[BUG] Normal LoRa finetune: Error(s) in loading state_dict for TextToSemantic
Feel free to ask any kind of questions in the issues page, but please use English since other users may find your questions valuable.
Describe the bug I strictly followed the docs but I am unable to finetune my model. Right before beginning training, it throws:
[2024-08-15 03:41:49,776][fish_speech.models.text2semantic.llama][INFO] - [rank: 0] Loaded weights with error: _IncompatibleKeys(missing_keys=['embeddings.lora_A', 'embeddings.lora_B', 'codebook_embeddings.lora_A', 'codebook_embeddings.lora_B', 'layers.0.attention.wqkv.lora_A', 'layers.0.attention.wqkv.lora_B', 'layers.0.attention.wo.lora_A',
[...]
'fast_layers.3.feed_forward.w2.lora_B', 'fast_output.lora_A', 'fast_output.lora_B'], unexpected_keys=[])
To Reproduce Create new conda env, follow the docs for finetuning
Expected behavior It should recognize all keys and train correctly
Screenshots / log If applicable, add screenshots / logs to help explain your problem.
Additional context The resulting model produces 0.2s of audio, but it's junk. The same error occurs when wanting to merge, it almost throws every layer as not recognized
Fixed
Thanks!
It's happening again, with the latest docker image.
This issue is stale because it has been open for 30 days with no activity.
same issue
Can someone please take a look at this? Otherwise lora finetuning isn't possible...
@SinanAkkoyun Have you been successful in non-LoRA finetuning?
I've been experimenting, after seeing #772 I tried to do full-finetuning (by removing the +lora part of the finetune command) and copied some of the extra config options that were used by the poster. The LoRA warnings went away after doing this. But I was also getting 0/nan loss and 0 accuracy... After testing I discovered that there was an issue with my dataset. I was trying to do a fine-tune just with some messy data to see how it did (this is my first time) and I had 3 ~1hr audio files. However, after being unsuccessful, I read some other replies from contributors suggesting ~30s clips, so I tried this and it seems to have fixed my issue.

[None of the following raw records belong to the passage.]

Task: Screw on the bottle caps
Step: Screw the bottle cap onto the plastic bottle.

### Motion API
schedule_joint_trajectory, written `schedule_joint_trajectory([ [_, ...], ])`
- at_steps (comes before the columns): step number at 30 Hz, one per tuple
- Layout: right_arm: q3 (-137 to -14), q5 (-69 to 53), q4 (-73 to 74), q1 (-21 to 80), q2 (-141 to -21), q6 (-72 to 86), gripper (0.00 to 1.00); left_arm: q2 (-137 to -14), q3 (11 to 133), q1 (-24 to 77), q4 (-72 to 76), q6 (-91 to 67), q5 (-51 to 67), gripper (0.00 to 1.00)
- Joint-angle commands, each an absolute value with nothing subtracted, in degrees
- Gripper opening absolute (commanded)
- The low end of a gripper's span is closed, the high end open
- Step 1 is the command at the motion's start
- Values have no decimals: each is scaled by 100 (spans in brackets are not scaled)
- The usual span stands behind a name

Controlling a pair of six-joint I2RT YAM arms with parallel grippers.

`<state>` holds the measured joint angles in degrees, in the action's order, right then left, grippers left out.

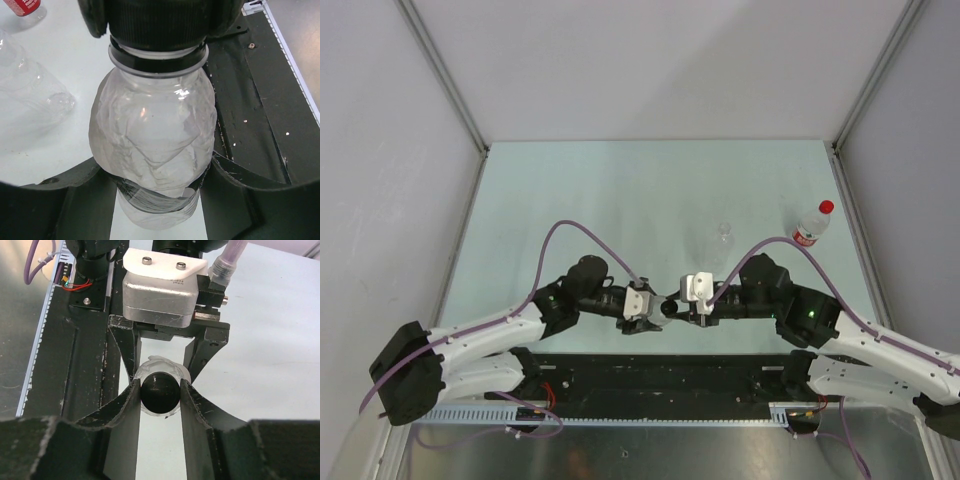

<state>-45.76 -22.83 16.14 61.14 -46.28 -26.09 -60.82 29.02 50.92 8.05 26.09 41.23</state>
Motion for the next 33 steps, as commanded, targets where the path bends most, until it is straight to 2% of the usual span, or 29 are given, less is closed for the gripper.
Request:
schedule_joint_trajectory([
  [1, -4579, -2094, 1485, 6135, -4562, -2197, 25, -6047, 3253, 5066, 926, 2585, 3666, 23],
  [4, -4579, -1366, 1391, 6135, -4684, -1630, 17, -5951, 3309, 5068, 1091, 2349, 2971, 23],
  [7, -4571, -104, 1059, 6135, -4974, -690, 3, -5871, 3380, 5107, 1290, 1986, 2040, 23],
  [9, -4571, 710, 838, 6133, -5207, 80, 1, -5838, 3359, 5197, 1474, 1856, 1429, 23],
  [15, -4579, 2196, 639, 6131, -5785, 2717, 0, -5868, 3246, 5601, 2080, 1768, -204, 22],
  [23, -4588, 2971, 801, 6135, -6453, 5598, 0, -6560, 3407, 5957, 2539, 1708, -2050, 21],
  [27, -4603, 3273, 502, 6279, -6530, 5911, 0, -6820, 3435, 6061, 2553, 1728, -2135, 21],
  [33, -4703, 3363, 147, 6354, -6320, 5243, 0, -6656, 3258, 6073, 2549, 1649, -1827, 21],
])
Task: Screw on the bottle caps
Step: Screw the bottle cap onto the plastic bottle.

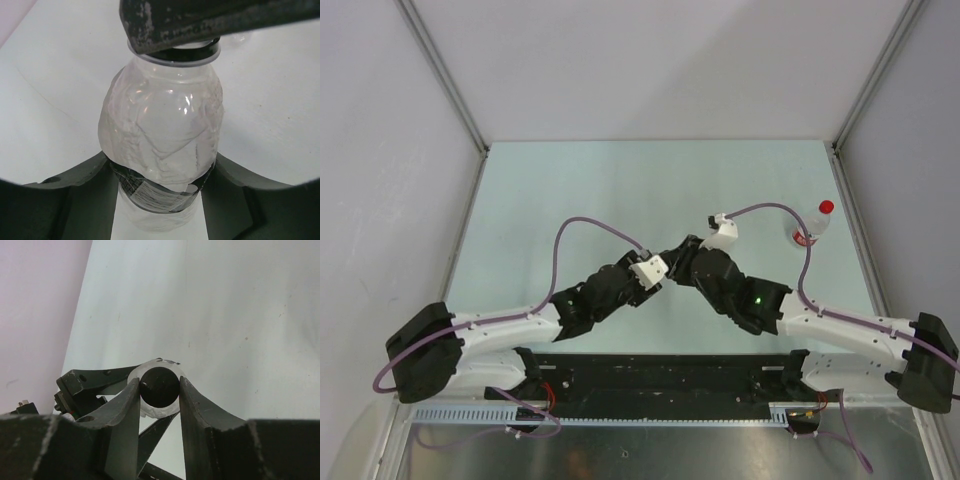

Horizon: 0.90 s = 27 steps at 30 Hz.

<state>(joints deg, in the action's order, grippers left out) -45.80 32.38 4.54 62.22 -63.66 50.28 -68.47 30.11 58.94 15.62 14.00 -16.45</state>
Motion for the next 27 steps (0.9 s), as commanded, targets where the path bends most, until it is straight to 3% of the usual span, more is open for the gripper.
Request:
schedule_joint_trajectory([
  [1, -4707, 3325, 104, 6359, -6289, 5087, 0, -6624, 3224, 6073, 2549, 1642, -1771, 21],
  [4, -4703, 3097, -301, 6359, -6134, 4504, 13, -6533, 3088, 6073, 2543, 1636, -1558, 21],
  [10, -4702, 1874, -783, 6361, -5426, 2734, 64, -6311, 2919, 6073, 2365, 1642, -1038, 21],
  [14, -4700, 881, -670, 6358, -4852, 1582, 88, -6101, 2871, 6069, 2174, 1669, -491, 22],
  [21, -4702, -60, 254, 6352, -3859, -302, 99, -5806, 2892, 6011, 1425, 1990, 861, 23],
  [27, -4693, -2453, 1979, 6346, -3446, -2200, 99, -5593, 2941, 5996, 784, 2410, 2112, 24],
])
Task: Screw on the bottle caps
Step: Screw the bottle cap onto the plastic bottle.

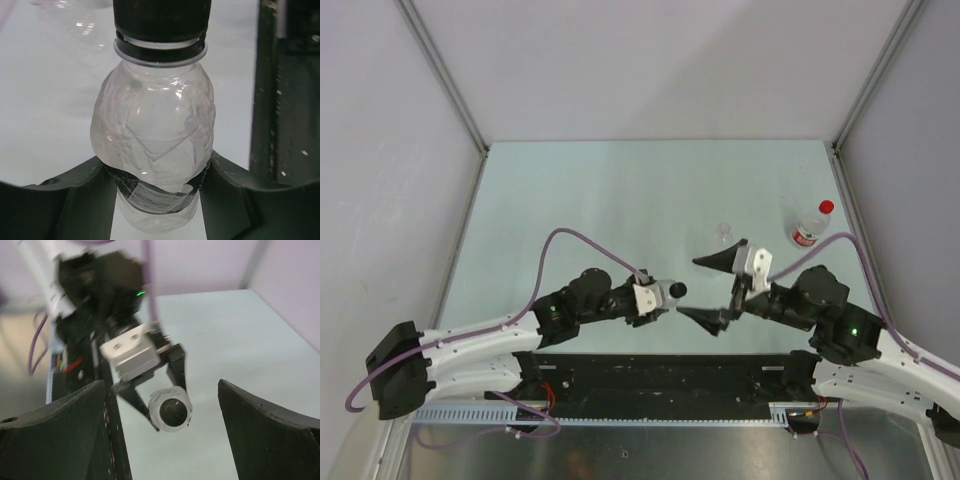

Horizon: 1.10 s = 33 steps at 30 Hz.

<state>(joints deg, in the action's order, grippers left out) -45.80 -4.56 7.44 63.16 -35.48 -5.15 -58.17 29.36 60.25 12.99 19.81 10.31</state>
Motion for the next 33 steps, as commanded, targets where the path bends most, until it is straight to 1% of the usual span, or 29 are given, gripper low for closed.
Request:
schedule_joint_trajectory([
  [1, -4676, -2879, 2167, 6350, -3450, -2484, 98, -5565, 2938, 5995, 739, 2440, 2198, 24],
  [3, -4647, -3387, 2341, 6353, -3495, -2871, 97, -5531, 2945, 5999, 664, 2515, 2272, 24],
  [4, -4640, -3416, 2366, 6354, -3536, -2965, 97, -5521, 2967, 5996, 604, 2549, 2288, 24],
  [9, -4632, -2607, 2265, 6354, -3937, -2868, 96, -5483, 3001, 5994, 420, 2600, 2328, 25],
  [13, -4632, -2593, 2305, 6349, -4069, -2874, 93, -5476, 3001, 5992, 414, 2615, 2383, 24],
  [19, -4632, -2559, 2392, 6351, -4131, -2866, 81, -5483, 3021, 5990, 404, 2626, 2440, 24],
  [22, -4632, -2506, 2406, 6356, -4171, -2876, 70, -5467, 3023, 5994, 398, 2622, 2432, 24],
  [24, -4632, -2439, 2408, 6355, -4209, -2853, 67, -5451, 3023, 5994, 403, 2616, 2438, 23],
  [31, -4632, -2266, 2394, 6363, -4344, -2788, 65, -5401, 2990, 5993, 401, 2599, 2495, 23],
  [33, -4632, -2192, 2380, 6361, -4369, -2760, 62, -5415, 2989, 5994, 403, 2601, 2498, 23],
])
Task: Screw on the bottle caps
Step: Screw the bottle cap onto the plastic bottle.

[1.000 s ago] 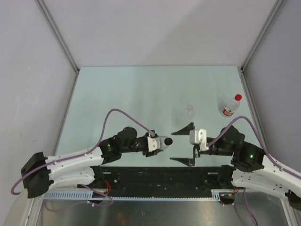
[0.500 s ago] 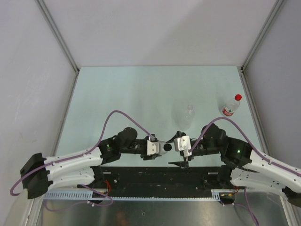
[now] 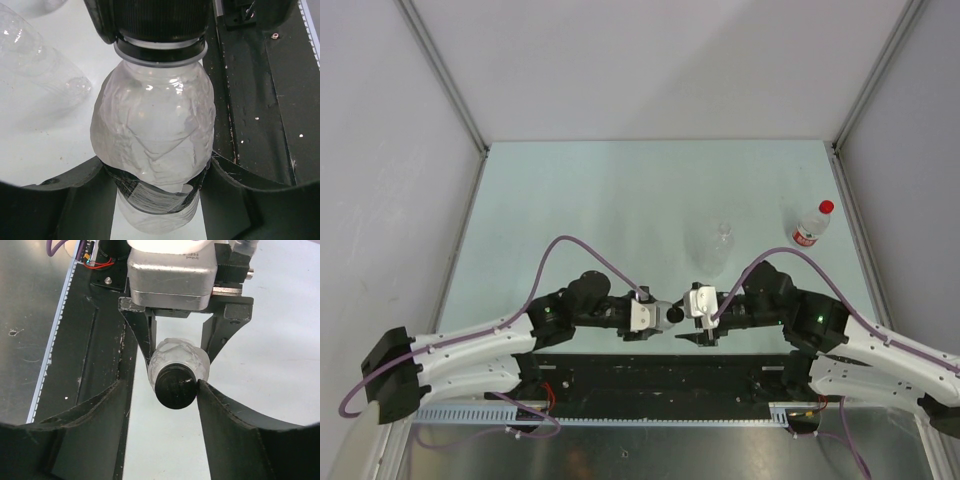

I'm currently running a full finetune and the loss is steadily going down. I think there should be some documentation on data-preparation and practices so others with less experience finetuning TTS models like me will not accidentally waste time. Also some documentation mentioning full-finetuning versus lora fine-tuning (there is only documentation on lora fine-tuning?) would be helpful, even if its just saying that its worse (maybe there is a reason they haven't documented it?).
This issue is stale because it has been open for 30 days with no activity.
@macklinhrw Thanks for your input, however I am aiming at doing a LoRa finetune. Full FT works for me
I have been trying to train a lora with ~1500 individual 10-1 second audio files, and I still get the NAN error on the latest master.
@Whale-Dolphin Was this fixed?
Yes, we've fixed it, if it works with some warnings, just ignore them.